OverTheWire: Behemoth Writeup
I continue my journeys through OverTheWire wargames with the next challenge: Behemoth. This series has similar, simple memory corruption vulnerabilities to exploit, but this time we aren’t given source code. I also touch on some of the tools I commonly use to approach reverse engineering and exploit development for CTF-like challenges.
Tools
I thought I’d start this blog post off with a quick overview of some of the tools I find useful for solving these types of challenges. You’ll likely see these tools referenced in my solutions but I wanted to call them out specifically, mention some potential alternatives, and explain my reasons for choosing them for those of you that may be less familiar with all the options.
Built-In Linux Tools
Most linux distros come with a lot of built in tools that are pretty useful.
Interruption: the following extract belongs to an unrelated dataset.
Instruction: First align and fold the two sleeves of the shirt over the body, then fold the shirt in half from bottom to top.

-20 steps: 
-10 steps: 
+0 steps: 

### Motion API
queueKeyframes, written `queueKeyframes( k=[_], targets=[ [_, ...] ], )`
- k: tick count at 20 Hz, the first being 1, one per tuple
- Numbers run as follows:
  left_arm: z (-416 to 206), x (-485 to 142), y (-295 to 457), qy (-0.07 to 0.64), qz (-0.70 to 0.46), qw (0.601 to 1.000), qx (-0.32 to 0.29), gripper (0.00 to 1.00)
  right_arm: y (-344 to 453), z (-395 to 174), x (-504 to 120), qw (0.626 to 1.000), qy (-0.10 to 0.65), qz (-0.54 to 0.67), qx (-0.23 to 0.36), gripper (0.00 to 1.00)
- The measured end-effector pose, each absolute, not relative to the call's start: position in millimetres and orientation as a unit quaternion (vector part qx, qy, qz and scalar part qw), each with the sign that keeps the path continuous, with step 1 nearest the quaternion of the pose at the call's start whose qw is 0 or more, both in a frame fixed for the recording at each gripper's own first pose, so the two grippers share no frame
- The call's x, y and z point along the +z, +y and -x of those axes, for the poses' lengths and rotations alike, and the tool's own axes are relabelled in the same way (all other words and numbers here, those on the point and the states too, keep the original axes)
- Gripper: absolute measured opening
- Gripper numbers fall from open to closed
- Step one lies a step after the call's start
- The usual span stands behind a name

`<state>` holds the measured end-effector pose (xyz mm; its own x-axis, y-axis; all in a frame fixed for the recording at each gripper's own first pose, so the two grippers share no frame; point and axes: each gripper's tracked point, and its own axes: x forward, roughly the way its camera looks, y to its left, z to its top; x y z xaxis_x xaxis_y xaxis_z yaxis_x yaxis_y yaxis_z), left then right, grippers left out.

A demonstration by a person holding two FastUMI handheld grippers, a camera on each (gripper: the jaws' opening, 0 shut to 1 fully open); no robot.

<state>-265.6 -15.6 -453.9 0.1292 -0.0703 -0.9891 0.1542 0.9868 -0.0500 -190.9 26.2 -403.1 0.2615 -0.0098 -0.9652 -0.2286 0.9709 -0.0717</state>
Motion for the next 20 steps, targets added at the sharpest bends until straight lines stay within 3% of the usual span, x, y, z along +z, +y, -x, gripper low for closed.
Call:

These tools aren’t likely to solve any challenges for you on their own, but they’re useful for learning about the binary your looking at and debugging your exploits when they don’t work as expected.
- strings - this command line utility searches a given file for printable
text and prints them to stdout. There aren’t really any alternatives to a
good
strings
search and it can be surprisingly useful. As such, it’s one of the first things I run on a new binary/file/challenge. - strace - prints dynamic system calls and their arguments while a program is running. Useful for getting a high level perspective on what a program is doing and for debugging hand written shellcode.
- ltrace - like
strace
, but for library (function) calls. This gives you an even higher level view of a programs execution and seeing what arguments are being passed to a particular function can be incredibly useful.
Disassembler
A disassembler (and in some cases a decompiler) is usually a reverse engineer’s most useful tool and where they’ll spend most of their time examining a binary. At a minimum, a disassembler will turn the binary machine code back into readable assembly so you can start to make sense of what the program does. Higher quality disassemblers provide a GUI, break the binary into basic blocks, allow you to annotate and save your work, support directly editing a binary, and potentially much more.
I personally use BinaryNinja - a relatively new reverse engineering platform that provides a solid GUI, editing tools, a scripting api, and much more. It’s a commercial product, at $100 for a personal license, but there is a demo version you can try.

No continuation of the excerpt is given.